For the entries below, the expected answer is the line with "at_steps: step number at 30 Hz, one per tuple", the line with "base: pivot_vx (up", and every line between them, exactly as written, and nothing more.

── Given data ──

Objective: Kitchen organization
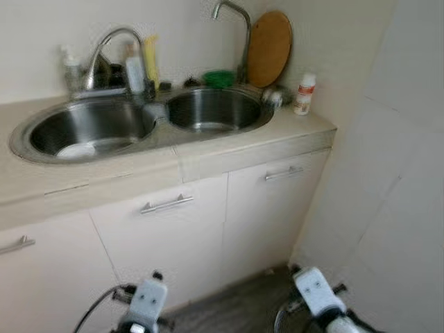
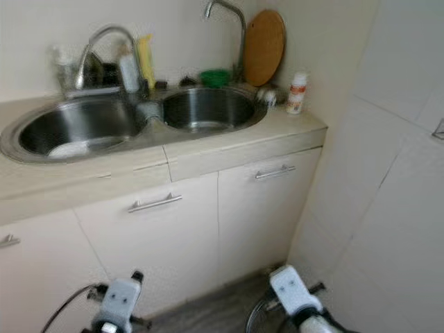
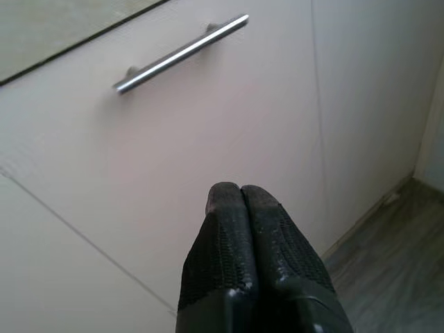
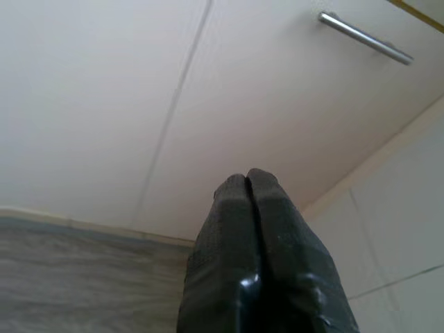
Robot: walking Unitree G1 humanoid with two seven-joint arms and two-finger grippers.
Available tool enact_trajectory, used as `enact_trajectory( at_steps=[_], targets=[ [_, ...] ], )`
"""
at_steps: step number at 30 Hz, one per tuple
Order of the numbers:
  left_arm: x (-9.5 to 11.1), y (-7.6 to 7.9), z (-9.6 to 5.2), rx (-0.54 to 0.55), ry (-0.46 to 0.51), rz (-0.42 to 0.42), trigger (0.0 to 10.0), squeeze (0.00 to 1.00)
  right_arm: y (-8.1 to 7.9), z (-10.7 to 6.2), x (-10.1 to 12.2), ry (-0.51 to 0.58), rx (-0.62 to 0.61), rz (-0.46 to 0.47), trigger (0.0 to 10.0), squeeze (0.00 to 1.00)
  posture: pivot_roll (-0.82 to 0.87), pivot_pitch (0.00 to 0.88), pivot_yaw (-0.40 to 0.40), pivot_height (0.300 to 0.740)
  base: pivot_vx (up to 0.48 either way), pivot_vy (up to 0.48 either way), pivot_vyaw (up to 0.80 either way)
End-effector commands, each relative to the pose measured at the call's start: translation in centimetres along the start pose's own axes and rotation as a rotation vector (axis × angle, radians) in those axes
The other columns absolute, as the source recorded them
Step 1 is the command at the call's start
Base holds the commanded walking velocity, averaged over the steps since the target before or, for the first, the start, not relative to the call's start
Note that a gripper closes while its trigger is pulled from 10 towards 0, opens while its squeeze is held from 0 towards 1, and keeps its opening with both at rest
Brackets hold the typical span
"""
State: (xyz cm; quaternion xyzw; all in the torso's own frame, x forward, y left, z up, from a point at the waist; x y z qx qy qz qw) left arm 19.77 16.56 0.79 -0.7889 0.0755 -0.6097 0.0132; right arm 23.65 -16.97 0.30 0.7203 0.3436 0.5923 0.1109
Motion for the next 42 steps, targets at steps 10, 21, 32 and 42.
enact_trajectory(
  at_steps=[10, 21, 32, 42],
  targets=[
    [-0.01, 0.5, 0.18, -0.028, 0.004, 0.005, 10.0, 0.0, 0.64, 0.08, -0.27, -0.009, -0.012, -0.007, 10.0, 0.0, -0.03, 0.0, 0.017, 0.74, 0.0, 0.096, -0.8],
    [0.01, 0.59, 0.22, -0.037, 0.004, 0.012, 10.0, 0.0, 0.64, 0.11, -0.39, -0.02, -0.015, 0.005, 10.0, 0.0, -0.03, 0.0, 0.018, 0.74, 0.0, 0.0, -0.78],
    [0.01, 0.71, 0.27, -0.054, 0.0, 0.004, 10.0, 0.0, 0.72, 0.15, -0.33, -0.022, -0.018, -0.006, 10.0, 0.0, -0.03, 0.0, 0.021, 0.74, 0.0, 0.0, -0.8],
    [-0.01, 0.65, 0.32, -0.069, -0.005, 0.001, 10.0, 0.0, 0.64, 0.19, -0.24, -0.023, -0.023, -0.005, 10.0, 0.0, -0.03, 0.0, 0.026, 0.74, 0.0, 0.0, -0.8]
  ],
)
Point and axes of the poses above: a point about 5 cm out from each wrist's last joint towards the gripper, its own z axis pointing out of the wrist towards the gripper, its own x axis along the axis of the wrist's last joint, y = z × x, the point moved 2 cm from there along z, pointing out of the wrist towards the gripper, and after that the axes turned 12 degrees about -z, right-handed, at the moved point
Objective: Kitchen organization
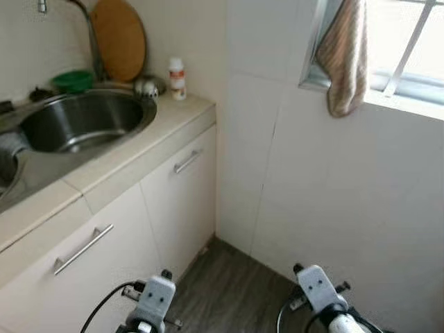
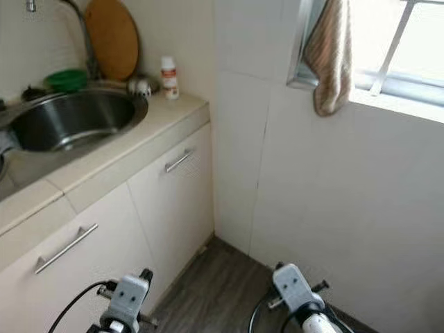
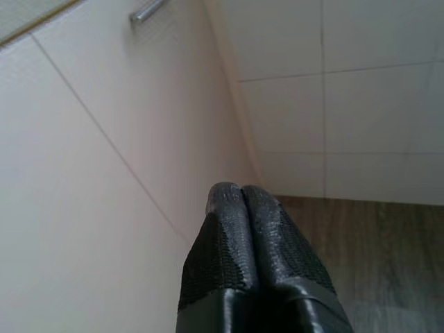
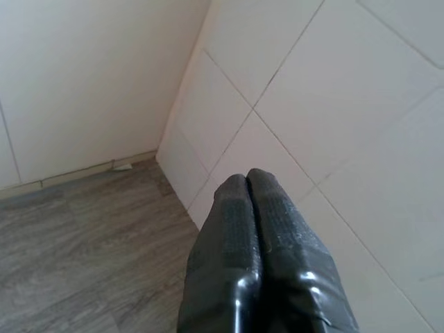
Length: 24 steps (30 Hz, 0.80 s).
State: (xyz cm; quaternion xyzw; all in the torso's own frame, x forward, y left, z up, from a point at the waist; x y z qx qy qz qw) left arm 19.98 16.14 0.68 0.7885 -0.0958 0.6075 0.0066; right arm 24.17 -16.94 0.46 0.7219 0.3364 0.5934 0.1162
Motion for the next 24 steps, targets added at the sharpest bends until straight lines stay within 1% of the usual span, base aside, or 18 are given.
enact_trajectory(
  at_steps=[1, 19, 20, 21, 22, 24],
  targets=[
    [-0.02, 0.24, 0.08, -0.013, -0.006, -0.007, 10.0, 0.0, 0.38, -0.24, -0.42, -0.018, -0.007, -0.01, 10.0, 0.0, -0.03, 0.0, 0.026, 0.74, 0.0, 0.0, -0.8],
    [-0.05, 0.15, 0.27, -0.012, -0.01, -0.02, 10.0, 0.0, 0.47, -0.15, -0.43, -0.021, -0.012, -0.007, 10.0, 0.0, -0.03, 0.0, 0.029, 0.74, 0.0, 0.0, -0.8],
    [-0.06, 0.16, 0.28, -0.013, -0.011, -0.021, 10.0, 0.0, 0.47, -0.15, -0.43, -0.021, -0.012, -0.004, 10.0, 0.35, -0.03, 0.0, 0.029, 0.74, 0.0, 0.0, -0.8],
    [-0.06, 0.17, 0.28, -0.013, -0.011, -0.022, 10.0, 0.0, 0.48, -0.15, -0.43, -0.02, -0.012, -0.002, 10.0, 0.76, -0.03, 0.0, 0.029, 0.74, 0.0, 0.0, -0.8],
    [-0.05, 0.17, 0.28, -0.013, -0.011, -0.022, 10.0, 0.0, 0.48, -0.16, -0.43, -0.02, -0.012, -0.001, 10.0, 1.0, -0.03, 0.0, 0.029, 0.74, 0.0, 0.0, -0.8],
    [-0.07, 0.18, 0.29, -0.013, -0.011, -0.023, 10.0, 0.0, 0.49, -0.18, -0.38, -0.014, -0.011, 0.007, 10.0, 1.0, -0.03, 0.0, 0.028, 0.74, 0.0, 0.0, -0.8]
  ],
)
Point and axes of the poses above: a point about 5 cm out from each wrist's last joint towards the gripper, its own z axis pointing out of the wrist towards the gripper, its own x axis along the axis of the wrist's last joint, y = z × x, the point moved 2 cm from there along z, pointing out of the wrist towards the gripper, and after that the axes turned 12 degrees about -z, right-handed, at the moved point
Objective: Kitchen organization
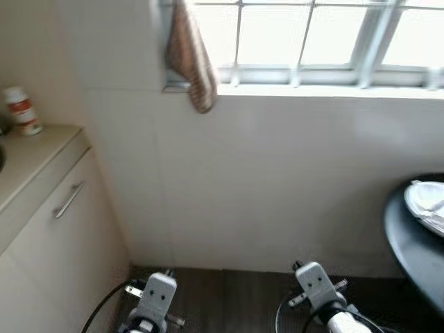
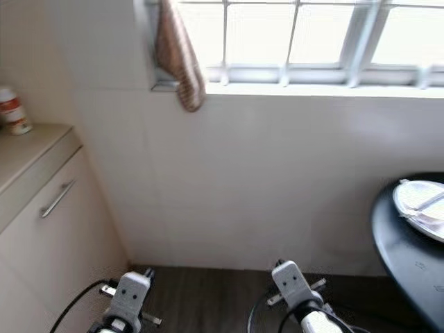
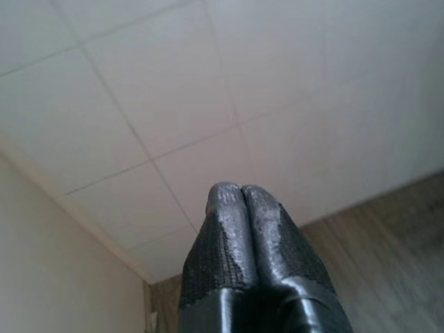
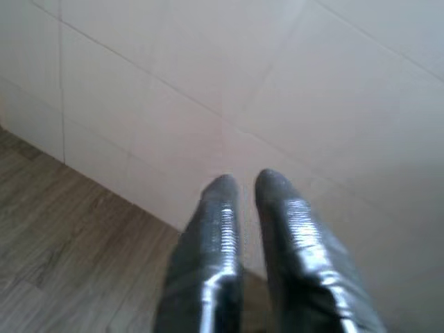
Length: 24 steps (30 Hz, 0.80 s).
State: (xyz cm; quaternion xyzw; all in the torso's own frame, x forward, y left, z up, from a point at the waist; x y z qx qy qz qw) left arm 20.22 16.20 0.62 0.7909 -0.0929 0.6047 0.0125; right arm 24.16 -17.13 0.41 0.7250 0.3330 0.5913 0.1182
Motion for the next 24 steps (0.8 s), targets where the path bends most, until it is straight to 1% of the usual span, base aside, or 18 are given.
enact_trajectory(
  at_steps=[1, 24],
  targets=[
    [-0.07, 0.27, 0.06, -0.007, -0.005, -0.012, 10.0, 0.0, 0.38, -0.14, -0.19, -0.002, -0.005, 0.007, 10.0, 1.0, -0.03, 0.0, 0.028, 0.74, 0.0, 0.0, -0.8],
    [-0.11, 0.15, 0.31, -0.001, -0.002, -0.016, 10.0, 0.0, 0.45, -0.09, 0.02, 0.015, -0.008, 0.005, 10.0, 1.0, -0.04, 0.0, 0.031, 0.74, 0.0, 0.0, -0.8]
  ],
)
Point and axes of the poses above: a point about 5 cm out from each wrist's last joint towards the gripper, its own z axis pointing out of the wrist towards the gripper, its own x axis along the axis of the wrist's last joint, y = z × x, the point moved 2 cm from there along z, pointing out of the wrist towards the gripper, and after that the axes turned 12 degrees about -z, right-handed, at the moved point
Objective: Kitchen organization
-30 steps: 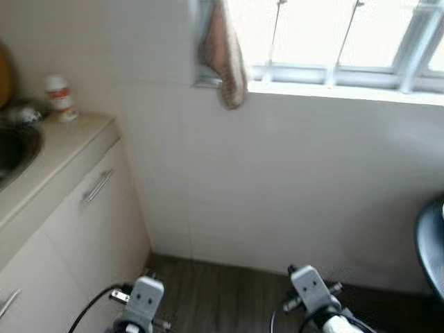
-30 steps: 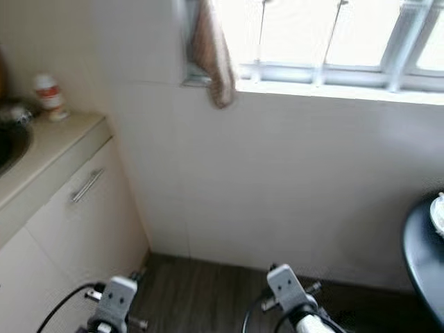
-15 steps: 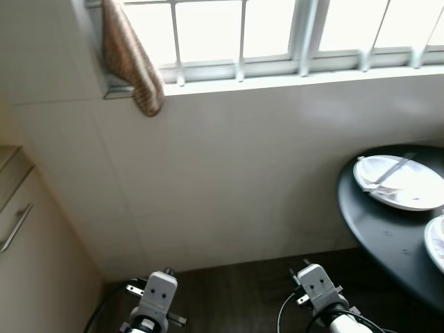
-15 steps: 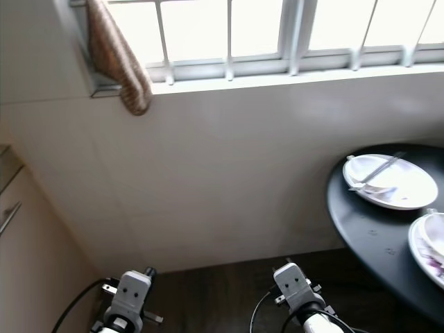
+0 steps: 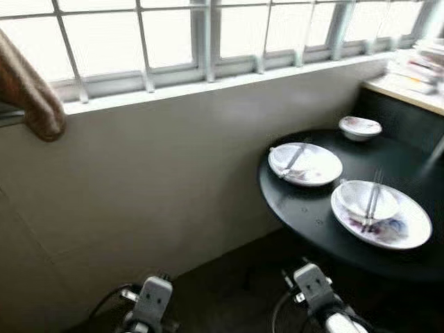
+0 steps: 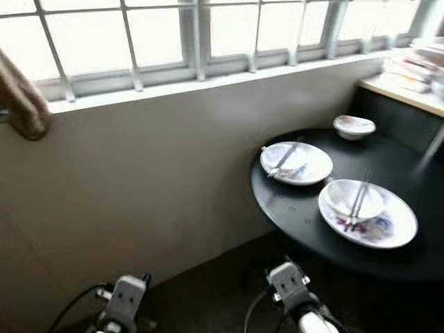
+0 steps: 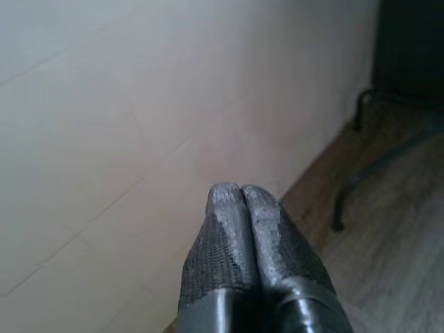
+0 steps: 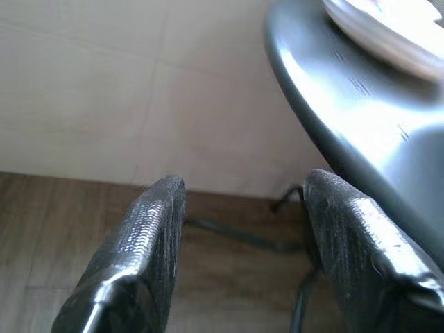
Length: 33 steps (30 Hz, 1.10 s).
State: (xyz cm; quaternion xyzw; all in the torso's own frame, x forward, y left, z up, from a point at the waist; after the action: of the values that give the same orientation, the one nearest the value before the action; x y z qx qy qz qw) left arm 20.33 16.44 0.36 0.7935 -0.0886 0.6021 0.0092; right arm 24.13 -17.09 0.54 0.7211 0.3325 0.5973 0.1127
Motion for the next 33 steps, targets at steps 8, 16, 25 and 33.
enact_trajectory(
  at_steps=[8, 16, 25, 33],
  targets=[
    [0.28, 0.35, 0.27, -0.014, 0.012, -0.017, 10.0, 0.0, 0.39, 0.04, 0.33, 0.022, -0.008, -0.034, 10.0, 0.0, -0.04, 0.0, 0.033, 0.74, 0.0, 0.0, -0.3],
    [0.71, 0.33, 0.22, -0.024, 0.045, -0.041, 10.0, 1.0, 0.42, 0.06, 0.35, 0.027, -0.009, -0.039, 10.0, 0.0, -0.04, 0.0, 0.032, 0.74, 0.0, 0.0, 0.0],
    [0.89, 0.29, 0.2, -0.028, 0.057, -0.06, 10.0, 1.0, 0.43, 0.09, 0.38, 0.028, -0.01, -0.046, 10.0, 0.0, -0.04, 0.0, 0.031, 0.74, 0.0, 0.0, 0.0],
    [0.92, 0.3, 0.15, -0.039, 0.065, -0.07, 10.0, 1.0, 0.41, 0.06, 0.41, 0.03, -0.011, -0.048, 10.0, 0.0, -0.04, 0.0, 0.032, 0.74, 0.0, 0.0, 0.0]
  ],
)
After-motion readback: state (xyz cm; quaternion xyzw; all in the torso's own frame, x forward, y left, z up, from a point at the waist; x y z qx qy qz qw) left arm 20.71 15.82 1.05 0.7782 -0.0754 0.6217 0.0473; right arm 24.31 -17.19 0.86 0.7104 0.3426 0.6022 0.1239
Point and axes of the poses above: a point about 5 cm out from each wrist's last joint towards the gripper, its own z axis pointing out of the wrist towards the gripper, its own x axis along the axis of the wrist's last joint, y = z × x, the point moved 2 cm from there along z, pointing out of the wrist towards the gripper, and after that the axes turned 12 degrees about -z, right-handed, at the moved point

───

** The answer **
at_steps: step number at 30 Hz, one per tuple
Order of the numbers:
  left_arm: x (-9.5 to 11.1), y (-7.6 to 7.9), z (-9.6 to 5.2), rx (-0.54 to 0.55), ry (-0.46 to 0.51), rz (-0.42 to 0.42), trigger (0.0 to 10.0), squeeze (0.00 to 1.00)
  right_arm: y (-8.1 to 7.9), z (-10.7 to 6.2), x (-10.1 to 12.2), ry (-0.51 to 0.58), rx (-0.62 to 0.61), rz (-0.46 to 0.47), trigger (0.0 to 10.0), squeeze (0.00 to 1.00)
  posture: pivot_roll (-0.82 to 0.87), pivot_pitch (0.00 to 0.88), pivot_yaw (-0.40 to 0.40), pivot_height (0.300 to 0.740)
  base: pivot_vx (up to 0.48 either way), pivot_vy (up to 0.48 either way), pivot_vyaw (up to 0.80 either way)

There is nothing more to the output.